C++ / Why Iterators Got It All Wrong

Sun Sep 3 07:19:19 PDT 2017

On Sunday, 3 September 2017 at 12:35:16 UTC, Moritz Maxeiner 
wrote:
> On Sunday, 3 September 2017 at 09:24:03 UTC, Ilya Yaroshenko 
> wrote:
>> On Sunday, 3 September 2017 at 02:43:51 UTC, Moritz Maxeiner 
>> wrote:
>>> On Sunday, 3 September 2017 at 02:08:20 UTC, Ilya Yaroshenko 
>>> wrote:
>>>> On Tuesday, 29 August 2017 at 12:50:08 UTC, Robert M. Münch 
>>>> wrote:
>>>>> Maybe of interest: 
>>>>> https://www.think-cell.com/en/career/talks/iterators/#1
>>>>>
>>>>> I haven't read everything, so not sure if it worth to take 
>>>>> a look.
>>>>
>>>> Iterators has no proper alternative when one need to 
>>>> implement generic tensor library like Mir Algorithm [1].
>>>
>>> Out of curiosity: Could you elaborate on what the issues are 
>>> with using a range based API internally (if it's performance, 
>>> the "why")?
>>
>> There are three general kinds of dynamic dense tensors. Mir 
>> implements all of them:
>>
>> 1. Contiguous tensors. Their data is located contiguously in 
>> memory. Single dense memory chunk. All strides between 
>> subs-tensors can be computed from lengths.
>>
>> 2. Canonical tensors. Only data for one dimension is dense, 
>> other dimensions has strides that can not be computed from 
>> lengths. BLAS matrixes are canonical tensors: they have two 
>> lengths and one stride.
>>
>> 3. Universal tensors.

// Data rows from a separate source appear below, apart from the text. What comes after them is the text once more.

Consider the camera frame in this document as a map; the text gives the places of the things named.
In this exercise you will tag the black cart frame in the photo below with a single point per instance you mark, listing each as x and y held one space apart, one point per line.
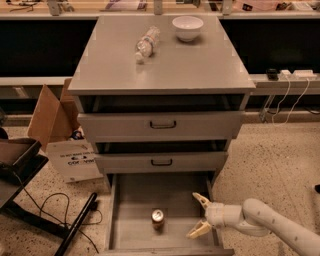
20 161

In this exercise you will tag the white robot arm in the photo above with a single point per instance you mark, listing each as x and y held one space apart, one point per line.
255 218

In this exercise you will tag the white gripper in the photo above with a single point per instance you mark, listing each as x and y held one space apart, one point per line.
216 215

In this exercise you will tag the white ceramic bowl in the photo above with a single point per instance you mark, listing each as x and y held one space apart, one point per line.
187 28

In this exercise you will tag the clear plastic water bottle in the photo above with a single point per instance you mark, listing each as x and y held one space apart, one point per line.
146 45

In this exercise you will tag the orange soda can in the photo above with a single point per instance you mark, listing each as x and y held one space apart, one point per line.
157 218

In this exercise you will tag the grey top drawer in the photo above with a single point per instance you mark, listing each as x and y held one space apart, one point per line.
170 126

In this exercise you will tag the grey middle drawer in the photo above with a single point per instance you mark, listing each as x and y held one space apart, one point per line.
160 162

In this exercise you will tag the grey drawer cabinet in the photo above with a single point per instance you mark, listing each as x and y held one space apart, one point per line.
205 75

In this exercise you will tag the grey open bottom drawer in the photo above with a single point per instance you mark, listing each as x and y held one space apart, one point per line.
135 196

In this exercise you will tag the brown cardboard box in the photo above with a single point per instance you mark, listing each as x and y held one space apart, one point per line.
54 118

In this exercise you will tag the black power adapter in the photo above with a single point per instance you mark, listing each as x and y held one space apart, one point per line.
272 74

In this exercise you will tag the white power strip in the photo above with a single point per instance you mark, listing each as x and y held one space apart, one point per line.
298 74

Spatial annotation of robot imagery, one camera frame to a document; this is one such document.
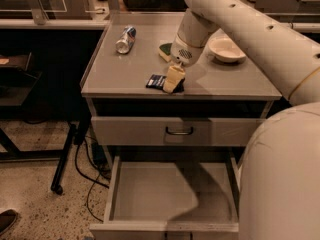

Each dimension has a stride. Numpy 
>> ndarrays are universal tensors.
>>
>> Finite random access range Issues:
>>
>> 1. Main API issue is that full featured random access range 
>> (RAR) API (with slicing, and all opIndex* operators like 
>> `[]*=` ) is much larger comparing with unbounded random access 
>> iterator (the same API as pointer).
>
> Won't you have to implement opIndex* operators either way in 
> order to use the `a[]` syntax? The main difference I can see 
> should be that you'd also have to implement the InputRange 
> (front,popFront,empty), ForwardRange (save), and 
> BidirectionalRange (back,popBack) members, which if you don't 
> need them, is indeed understandably too much?

front,
popFront,
empty,
save,
back,
popBack,
opIndexOpAssign,
2 x opIndex(.opSlice) for rhs scalars and ranges
2 x opIndexAssign(.opSlice) for rhs scalars and ranges
2 x opIndexOpAssign(.opSlice) for rhs scalars and ranges

Plus, because of range topology slicing may be slower good to add 
this ones:

popFrontN
popFrontExactly,
popBackN
popBackExactly,

and maybe i forgot something ...

>>
>> 2. Random access range holds its length. Yes, Phobos has 
>> infinity ranges (mir hasn't), but the practice is that almost 
>> any RAR constructed using Phobos has length and you can not 
>> strip when type is constructed. Anyway, infinity RAR is just a 
>> pointer/iterator that can move forward but can not move 
>> backward. Tensors hold their own lengths for each dimensions, 
>> so range's length is just a useless payload.
>
> I'm not sure what you mean here. Is this still about accessing 
> the elements of one tensor? If so, what do Phobos' ranges have 
> to do with your tensor type's API?

ndslice is:
1. Slice structure with a huge amount of features from mir 
algorithm
2. multidimensional RAR: .front!0, front!1, .front!(N - 1) and 
all other generalized RAR primitves including multidimensional 
index [1, 2, 3, ...] and slicing [1 .. 4, 3 .. $].
3. Common one dimensional RAR on top of outer most dimension. So 
one can use Phobos funcitons for Slice structure. For example, a 
matrix will be iterated row-by-row.

But this paragraph was about another issue:

struct BLASMatrixTypeBasedOnRanges
{
    double[] _data; // arrays is the simplest RAR
    size_t rows, cols;
    size_t stride;
}

sizeof(YourBLASMatrixTypeBasedOnRanges) == size_t.sizeof * 5;

in other hand:

sizeof(Slice!(Canonical, [2], double*)) == size_t.sizeof * 4;

Ranges requires for 25% more space for canonical matrixes then 
iterators.

>>
>> 3. Ranges can not move backward (auto b = a[-4 .. $].). This 
>> means one can not implement dynamic `reversed`(flip) [1, 2] 
>> operation for dimensions that have strides (universal or 
>> canonical tensors). _Dynamic_ means that instead of construct 
>> a new type with reversed order for a dimension, we just negate 
>> the corresponding stride and move the cursor.
>
> Right, that is indeed a limitation of the range abstraction 
> (though a type could expose both functionality to move 
> backwards _and_ the range API) and if you need that, it makes 
> sense not to use ranges.
>
> Thanks for the summary of issues :)